Transports routiers : les syndicalistes agitent le spectre d’une grève
À Dakar, le climat reste tendu dans le secteur du transport routier. À l’issue d’une rencontre de concertation avec le ministère des Transports, le secrétaire général de l’Union des routiers du Sénégal, Gora Khouma, a fait état de préoccupations persistantes, malgré une écoute affichée par les autorités.
Organisée en l’absence du ministre Yankhoba Diéné, la réunion a permis aux syndicats de « vider leur sac » face au secrétaire général du département. Si les transporteurs saluent l’ouverture du dialogue, ils restent prudents quant aux retombées concrètes, estimant que l’essentiel se jouera désormais dans les décisions à venir.
Au cœur des tensions figurent les contrôles routiers, jugés excessifs. Les professionnels dénoncent la prolifération des postes, accusés de ralentir l’activité et d’affecter la rentabilité. Une situation d’autant plus critiquée qu’un décret présidentiel limitant leur nombre à trois sur certains axes serait, selon eux, largement ignoré.

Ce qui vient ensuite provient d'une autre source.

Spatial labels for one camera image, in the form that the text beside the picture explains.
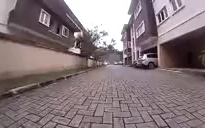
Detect trees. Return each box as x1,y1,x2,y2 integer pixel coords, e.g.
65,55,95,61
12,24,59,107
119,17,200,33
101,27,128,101
86,25,124,65

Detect grey brick paved road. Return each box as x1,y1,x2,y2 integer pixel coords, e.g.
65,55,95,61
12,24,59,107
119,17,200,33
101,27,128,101
0,64,205,128

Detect white car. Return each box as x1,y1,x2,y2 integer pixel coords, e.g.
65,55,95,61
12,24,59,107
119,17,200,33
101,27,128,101
136,52,159,70

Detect dark brown apartment building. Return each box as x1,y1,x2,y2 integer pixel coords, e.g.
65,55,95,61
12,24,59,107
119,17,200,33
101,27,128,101
120,0,159,66

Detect pale concrete kerb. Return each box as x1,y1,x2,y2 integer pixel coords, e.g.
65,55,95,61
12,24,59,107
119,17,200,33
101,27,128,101
0,66,101,100

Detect dark brown house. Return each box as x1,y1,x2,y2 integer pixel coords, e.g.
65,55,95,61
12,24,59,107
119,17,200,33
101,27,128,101
0,0,95,57

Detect grey verge strip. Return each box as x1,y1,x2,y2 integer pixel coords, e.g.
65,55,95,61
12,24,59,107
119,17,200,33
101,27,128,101
0,66,98,98

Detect striped kerb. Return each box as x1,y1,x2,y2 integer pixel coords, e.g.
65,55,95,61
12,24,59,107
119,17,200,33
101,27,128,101
156,67,205,78

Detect white and brown building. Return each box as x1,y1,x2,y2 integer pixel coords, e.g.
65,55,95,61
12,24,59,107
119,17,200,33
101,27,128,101
151,0,205,70

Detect beige boundary wall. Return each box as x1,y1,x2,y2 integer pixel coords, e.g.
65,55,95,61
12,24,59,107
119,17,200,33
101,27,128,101
0,35,104,81

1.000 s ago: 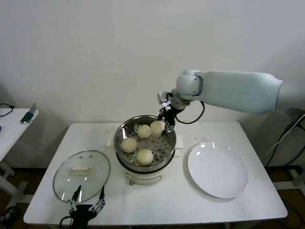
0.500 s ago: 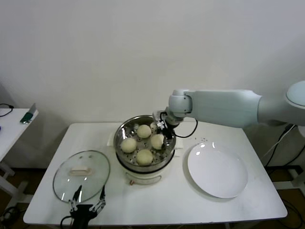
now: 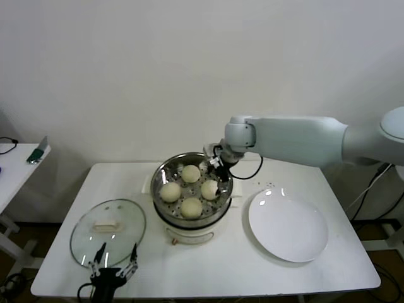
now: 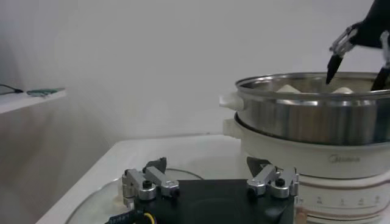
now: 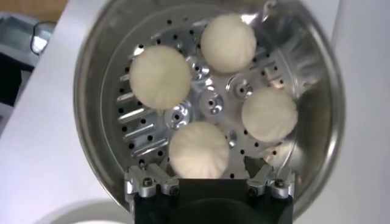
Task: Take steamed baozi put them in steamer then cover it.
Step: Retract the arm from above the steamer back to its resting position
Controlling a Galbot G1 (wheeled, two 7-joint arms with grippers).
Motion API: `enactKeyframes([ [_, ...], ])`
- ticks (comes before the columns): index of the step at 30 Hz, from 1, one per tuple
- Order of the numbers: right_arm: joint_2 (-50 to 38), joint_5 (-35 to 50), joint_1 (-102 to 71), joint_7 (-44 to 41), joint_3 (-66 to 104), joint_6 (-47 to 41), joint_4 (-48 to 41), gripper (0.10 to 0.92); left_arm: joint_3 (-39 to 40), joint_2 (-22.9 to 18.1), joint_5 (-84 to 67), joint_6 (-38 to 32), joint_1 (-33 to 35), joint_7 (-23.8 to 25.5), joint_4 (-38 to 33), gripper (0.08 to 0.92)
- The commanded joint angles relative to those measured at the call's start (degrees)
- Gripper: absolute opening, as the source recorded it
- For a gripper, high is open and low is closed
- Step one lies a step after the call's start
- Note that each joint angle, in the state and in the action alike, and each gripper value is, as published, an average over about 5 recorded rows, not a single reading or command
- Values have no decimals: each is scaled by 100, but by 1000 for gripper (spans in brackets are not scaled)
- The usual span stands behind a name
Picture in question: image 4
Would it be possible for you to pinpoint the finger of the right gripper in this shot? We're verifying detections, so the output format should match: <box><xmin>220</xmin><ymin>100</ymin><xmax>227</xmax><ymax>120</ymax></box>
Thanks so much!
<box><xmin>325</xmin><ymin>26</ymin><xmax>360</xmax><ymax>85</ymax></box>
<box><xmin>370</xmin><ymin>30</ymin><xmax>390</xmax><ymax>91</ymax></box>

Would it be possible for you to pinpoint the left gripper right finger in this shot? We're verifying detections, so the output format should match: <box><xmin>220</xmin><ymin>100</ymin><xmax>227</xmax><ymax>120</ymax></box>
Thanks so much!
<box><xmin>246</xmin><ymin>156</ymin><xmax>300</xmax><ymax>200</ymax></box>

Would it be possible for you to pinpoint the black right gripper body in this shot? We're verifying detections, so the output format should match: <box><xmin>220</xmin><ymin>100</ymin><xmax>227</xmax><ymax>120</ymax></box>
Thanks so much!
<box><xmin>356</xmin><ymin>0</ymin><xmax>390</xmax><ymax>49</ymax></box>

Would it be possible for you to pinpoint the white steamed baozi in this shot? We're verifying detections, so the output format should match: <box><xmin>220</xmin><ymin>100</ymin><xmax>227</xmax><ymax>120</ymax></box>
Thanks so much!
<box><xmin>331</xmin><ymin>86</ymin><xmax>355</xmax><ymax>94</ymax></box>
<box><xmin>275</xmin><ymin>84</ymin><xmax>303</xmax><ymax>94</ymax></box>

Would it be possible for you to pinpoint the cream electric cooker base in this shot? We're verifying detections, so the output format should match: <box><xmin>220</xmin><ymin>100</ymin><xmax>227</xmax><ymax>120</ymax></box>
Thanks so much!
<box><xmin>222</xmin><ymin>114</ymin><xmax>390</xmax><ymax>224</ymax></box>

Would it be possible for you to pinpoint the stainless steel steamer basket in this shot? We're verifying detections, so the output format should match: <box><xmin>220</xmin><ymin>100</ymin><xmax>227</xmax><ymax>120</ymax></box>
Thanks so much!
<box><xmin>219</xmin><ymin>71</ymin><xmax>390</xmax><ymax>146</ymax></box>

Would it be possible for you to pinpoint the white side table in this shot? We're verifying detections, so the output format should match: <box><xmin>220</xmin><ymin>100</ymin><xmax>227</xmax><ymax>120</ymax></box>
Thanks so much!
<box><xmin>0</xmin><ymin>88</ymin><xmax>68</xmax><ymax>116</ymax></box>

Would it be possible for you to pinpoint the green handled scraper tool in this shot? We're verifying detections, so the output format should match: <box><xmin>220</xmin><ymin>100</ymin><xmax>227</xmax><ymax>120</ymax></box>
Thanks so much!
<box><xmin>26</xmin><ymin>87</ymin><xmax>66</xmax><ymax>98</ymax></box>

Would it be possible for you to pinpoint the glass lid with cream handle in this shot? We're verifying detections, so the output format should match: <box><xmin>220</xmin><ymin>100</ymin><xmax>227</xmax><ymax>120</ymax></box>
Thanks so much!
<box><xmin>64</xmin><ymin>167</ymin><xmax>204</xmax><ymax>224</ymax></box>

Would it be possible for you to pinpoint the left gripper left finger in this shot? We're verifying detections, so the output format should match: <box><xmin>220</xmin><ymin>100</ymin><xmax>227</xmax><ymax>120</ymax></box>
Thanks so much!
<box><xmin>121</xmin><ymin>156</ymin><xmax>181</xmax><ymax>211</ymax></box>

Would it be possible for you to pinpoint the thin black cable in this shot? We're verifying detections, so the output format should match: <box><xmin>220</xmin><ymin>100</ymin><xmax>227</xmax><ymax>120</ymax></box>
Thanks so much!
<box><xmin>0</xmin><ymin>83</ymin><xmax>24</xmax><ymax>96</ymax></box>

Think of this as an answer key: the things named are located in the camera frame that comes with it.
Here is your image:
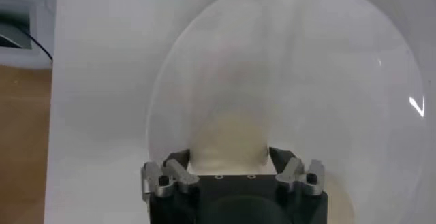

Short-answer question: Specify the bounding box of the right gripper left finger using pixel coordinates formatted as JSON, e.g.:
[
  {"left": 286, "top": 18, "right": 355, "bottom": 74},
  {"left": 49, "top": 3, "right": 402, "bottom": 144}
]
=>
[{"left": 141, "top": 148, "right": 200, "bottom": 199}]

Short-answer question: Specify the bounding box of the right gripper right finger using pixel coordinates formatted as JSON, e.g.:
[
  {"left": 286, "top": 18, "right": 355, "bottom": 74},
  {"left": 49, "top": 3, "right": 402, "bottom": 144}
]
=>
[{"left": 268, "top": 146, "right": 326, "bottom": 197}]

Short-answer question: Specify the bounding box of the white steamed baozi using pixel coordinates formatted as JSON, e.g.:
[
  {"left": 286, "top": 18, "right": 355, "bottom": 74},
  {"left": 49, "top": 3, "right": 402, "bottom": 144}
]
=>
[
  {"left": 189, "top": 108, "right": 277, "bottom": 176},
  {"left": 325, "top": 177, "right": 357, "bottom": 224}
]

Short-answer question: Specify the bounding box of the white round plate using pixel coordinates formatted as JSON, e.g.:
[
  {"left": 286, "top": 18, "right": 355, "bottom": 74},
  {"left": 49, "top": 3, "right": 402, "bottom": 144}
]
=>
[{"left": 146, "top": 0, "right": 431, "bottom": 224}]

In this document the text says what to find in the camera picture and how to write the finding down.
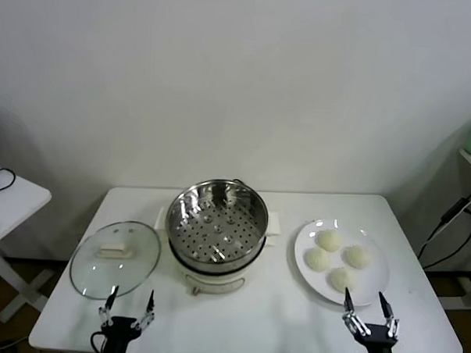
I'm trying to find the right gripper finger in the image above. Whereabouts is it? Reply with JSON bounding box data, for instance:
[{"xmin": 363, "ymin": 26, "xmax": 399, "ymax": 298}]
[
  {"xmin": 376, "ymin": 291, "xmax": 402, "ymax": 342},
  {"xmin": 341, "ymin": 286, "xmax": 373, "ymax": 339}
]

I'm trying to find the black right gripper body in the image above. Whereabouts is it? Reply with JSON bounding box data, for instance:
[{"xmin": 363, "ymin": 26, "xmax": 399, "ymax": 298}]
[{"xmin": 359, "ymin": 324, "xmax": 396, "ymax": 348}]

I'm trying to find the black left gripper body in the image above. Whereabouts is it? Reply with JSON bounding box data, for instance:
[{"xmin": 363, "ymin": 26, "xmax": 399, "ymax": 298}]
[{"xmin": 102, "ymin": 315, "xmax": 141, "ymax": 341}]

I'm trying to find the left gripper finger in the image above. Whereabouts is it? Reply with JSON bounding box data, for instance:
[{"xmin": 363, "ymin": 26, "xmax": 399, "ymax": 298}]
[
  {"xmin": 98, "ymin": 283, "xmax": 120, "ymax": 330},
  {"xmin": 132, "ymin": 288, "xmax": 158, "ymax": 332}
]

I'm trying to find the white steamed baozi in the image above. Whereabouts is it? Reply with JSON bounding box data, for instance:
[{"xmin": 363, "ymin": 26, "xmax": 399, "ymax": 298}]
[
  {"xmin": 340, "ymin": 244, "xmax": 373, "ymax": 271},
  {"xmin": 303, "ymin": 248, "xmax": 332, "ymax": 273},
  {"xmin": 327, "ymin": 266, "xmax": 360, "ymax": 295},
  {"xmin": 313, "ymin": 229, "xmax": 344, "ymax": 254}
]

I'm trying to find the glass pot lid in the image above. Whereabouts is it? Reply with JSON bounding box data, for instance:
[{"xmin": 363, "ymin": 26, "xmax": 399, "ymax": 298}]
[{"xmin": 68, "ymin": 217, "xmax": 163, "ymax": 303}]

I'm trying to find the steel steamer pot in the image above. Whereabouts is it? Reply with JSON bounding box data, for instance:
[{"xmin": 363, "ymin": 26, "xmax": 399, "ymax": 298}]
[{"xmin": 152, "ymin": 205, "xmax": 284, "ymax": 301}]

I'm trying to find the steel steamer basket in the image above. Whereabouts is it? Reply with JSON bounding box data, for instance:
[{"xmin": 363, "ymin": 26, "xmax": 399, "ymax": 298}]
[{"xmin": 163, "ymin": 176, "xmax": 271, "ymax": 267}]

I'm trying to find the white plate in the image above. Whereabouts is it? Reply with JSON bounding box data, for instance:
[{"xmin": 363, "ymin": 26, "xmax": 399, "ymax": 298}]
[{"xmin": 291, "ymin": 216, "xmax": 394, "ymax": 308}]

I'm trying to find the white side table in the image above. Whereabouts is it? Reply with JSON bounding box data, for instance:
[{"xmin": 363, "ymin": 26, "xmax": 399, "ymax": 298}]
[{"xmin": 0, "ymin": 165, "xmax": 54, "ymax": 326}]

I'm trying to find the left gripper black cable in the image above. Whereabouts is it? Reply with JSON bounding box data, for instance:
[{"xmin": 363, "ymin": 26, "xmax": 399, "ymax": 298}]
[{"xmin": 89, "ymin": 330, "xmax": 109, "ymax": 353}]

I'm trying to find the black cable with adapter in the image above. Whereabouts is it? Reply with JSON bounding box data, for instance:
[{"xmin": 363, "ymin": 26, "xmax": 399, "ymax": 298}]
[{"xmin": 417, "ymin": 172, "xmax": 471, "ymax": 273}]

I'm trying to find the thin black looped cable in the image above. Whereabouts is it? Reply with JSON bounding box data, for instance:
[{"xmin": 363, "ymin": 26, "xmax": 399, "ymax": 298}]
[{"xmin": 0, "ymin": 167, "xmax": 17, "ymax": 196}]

Autre point sensible : la question des tarifs du transport, inchangés depuis 2008. Les transporteurs plaident pour une révision afin de tenir compte des réalités économiques actuelles, évoquant des tensions récurrentes avec les usagers.
Pour apaiser le climat, la mise en place d’un comité ad hoc regroupant plusieurs ministères a été évoquée. Ce cadre devrait permettre de suivre les engagements et d’explorer des pistes de réforme, notamment sur l’organisation du secteur et certaines restrictions.
Mais derrière cette volonté de dialogue, la menace d’une grève générale se précise. Les transporteurs préviennent : sans réponses rapides et concrètes, ils pourraient passer à l’action. Un avertissement sérieux pour un secteur vital, dont la paralysie aurait des répercussions immédiates sur l’économie et le quotidien des Sénégalais.